Departure of Gui Gui
Gui Gui has currently left the management of Channel V, where all the band members originate from. Andy Ge has admitted to the press that she is unlikely to renew her contract, with an ambiguous post on her own blog, Gui Gui had admitted to the news.

While Andy Ge also clarifies, Hey Girl is not under Channel V management so Gui Gui is still with Hey Girl and will be attending promotions per usual.

However, the Hey Girl promotion following his statement did not include Gui Gui who was said to be busy with MIT promotion before and during their promotion. On May 6, 2009, Andy Ge announced to the press that Gui Gui will not be renewing her contract with Channel V, he also states that her involvement with Hey Girl will have to be clarified with Warner Music, as Hey Girl do not belong to Channel V.

Departure of Hsiao Man 
Hsiao Man has currently left the management of Channel V. She has signed to Eelin Model Agency. She has decided to leave Hey Girl to become a model.

Departure of Yeun Fei 
On September 16, 2010, members of Hey Girl performed at an event in Nanchang which did not include Yeun Fei. Instead, it was a new member who was emerged from the event's promotional poster and the Hey Girl members' blogs. Ya Tou later confirmed in her Sina blog that Yeun Fei is no long a member of Hey Girl, but will continue to appear on the "Black Lollipop" show. The newest member, Chi Ting (子庭), has not yet appeared on any of the Channel V related shows and many fans seemed baffled and upset about the departure of Yeun Fei. Further speculations have suggested that the switch maybe due to Yeun Fei's high-profile relationship with one of the Didi "EDD", which the management frowns upon.

Departure of Si Ya 
As of April 2011, Si Ya's personal "weibo" has listed herself as "without a management agent/agency".  Subsequently, she did not appear in any of Hey Girl's promotional activities in China. She did, however, appeared in number of variety shows such as 麻辣天后宫 and 鑽石夜總會 as one of the special guests. On May 5, 2011, the Hong Kong promotion company has unveiled the "new" Hey Girl member which included only Ya Tou, Hsiao Hsun, and Chi Ting.

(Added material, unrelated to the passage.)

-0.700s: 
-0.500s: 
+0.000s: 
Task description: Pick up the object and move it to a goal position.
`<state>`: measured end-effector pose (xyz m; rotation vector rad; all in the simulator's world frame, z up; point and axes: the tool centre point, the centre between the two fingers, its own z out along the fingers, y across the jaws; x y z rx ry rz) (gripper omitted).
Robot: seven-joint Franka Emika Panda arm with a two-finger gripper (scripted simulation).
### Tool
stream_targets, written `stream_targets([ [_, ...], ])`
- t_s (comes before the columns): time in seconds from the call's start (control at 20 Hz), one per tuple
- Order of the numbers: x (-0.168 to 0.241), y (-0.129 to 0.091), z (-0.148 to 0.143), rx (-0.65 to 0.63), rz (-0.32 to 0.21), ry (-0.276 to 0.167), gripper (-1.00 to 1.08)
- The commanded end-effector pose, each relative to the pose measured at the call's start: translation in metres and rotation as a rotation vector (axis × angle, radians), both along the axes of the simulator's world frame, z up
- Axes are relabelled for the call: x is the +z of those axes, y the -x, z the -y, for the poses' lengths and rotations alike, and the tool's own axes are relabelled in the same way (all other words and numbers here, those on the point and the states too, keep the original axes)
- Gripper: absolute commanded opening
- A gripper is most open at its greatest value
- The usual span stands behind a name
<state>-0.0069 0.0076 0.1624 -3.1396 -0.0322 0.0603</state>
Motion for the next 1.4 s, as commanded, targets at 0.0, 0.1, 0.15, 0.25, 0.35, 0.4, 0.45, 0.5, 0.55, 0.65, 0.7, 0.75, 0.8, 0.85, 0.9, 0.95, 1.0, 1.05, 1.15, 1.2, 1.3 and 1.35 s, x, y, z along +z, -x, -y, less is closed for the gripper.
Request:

Departure of other members 
Ta Ya, Ning Er, MeiMei & Apple had also decided to leave Hey Girl as they are now signed to Andy Ge's new agency company "A Legend Star Ltd". Ya Tou and Hsiao Hsun are still in Hey Girl, but with two new members, Si Ya and Yeun Fei. Although it has been rumoured that Ya Tou and Hsiao Hsun will also leave after they have fulfilled their contracts to join A Legend Star, which never occurred.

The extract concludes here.